The government has also been silent on pushing reforms and introduce policies to increase housing stock. Overall the reaction is mixed, says T Chitty Babu, Chairman & CEO, Akshaya Pvt Ltd.

The budget strives to provide a welcome relief on various fronts in the short run to address most of the issues of the power sector.

Liberalisation in ECB financing will enable availability of more debt resources at a lower cost for the power sector. DDT rationalization will help improve return on equity for the multi-tiered structure of most power companies.

To sum up, this, along with steps being taken to improve coal availability, signals a significant turnaround for the power sector, says V Suresh CFO Essar Power Business Group.

The fiscal deficit number has been penciled at 5.1 per cent for FY13. The provisions for fuel and fertilizer subsidies look inadequate and the fiscal deficit number would be closer to 5.5 per cent in absence of meaningful hikes in auto fuel prices.

The government-borrowing programme at Rs 4.79 lakh crore is quite high and would result in further hardening of bond yields.

Government's focus clearly has been to shore up the revenue side with increase in Indirect tax rates.
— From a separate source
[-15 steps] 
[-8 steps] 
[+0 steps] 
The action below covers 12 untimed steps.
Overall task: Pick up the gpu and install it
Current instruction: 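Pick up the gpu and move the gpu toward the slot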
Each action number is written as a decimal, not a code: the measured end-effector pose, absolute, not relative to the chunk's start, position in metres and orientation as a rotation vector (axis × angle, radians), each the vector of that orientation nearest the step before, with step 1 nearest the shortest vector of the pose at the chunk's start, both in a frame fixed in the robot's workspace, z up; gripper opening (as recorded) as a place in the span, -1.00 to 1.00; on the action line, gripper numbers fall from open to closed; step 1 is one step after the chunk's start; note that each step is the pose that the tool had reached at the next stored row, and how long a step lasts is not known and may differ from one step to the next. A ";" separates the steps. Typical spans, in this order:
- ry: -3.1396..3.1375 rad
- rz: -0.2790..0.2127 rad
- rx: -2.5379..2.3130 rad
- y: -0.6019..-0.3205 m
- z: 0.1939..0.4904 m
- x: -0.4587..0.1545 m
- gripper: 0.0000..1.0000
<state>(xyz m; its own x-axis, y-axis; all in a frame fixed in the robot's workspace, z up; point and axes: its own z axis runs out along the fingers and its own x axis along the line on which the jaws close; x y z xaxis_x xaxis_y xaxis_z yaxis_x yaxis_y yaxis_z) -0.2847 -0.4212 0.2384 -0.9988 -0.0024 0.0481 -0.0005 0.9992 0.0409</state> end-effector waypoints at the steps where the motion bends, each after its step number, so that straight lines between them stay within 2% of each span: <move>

We were expecting a slight increase in Service tax and excise duty which happened with the rate changing from 10 per cent to 12 per cent.

The sectors which primarily will take the hit are from this will be automobiles, FMCG, tourism & cements. The government has expanded the service tax coverage by having a 'negative List' for service tax with all but 17 services becoming applicable for service tax.
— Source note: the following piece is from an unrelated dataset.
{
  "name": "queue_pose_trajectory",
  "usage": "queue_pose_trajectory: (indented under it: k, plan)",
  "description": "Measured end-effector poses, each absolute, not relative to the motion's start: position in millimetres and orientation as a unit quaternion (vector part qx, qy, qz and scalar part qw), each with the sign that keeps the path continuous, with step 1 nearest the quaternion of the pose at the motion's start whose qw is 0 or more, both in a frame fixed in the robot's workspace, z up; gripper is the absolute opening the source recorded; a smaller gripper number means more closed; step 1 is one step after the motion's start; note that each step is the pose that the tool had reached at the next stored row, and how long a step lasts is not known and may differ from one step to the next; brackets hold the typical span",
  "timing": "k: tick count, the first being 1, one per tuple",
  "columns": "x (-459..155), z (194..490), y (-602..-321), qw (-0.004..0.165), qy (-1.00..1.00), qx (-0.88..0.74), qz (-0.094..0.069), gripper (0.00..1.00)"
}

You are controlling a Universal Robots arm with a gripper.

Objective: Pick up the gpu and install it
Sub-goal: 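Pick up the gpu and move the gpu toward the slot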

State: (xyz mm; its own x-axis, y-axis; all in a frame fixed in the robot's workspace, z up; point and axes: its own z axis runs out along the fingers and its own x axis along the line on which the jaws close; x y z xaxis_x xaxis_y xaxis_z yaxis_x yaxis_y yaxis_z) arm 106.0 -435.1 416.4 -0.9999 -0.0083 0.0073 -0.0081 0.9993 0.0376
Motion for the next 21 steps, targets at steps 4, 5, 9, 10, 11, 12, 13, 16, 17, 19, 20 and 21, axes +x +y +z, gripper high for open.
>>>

No timelines have been given for implementation of Direct tax code and Goods and services tax. On the expenditure side, government has provided for Food subsidy of Rs 75,000 crores and is looking to implement Food security bill in select 50 districts.

The allowances for various other entitlement programmes have not been increased very meaningfully. There was a lot of talk on boosting infrastructure activity but no concrete provisions have come in.

A positive step for the power sector was abolishment of five per cent import duty on Coal. This move will be positive for most of the power generating companies.

As far as the market is concerned, budget is a non-event. The market will start focusing on Q4 FY12 earnings which start from 10th April and RBI policy in the third week of April, says Varun Goel, Head, Equity PMS, Karvy Private Wealth.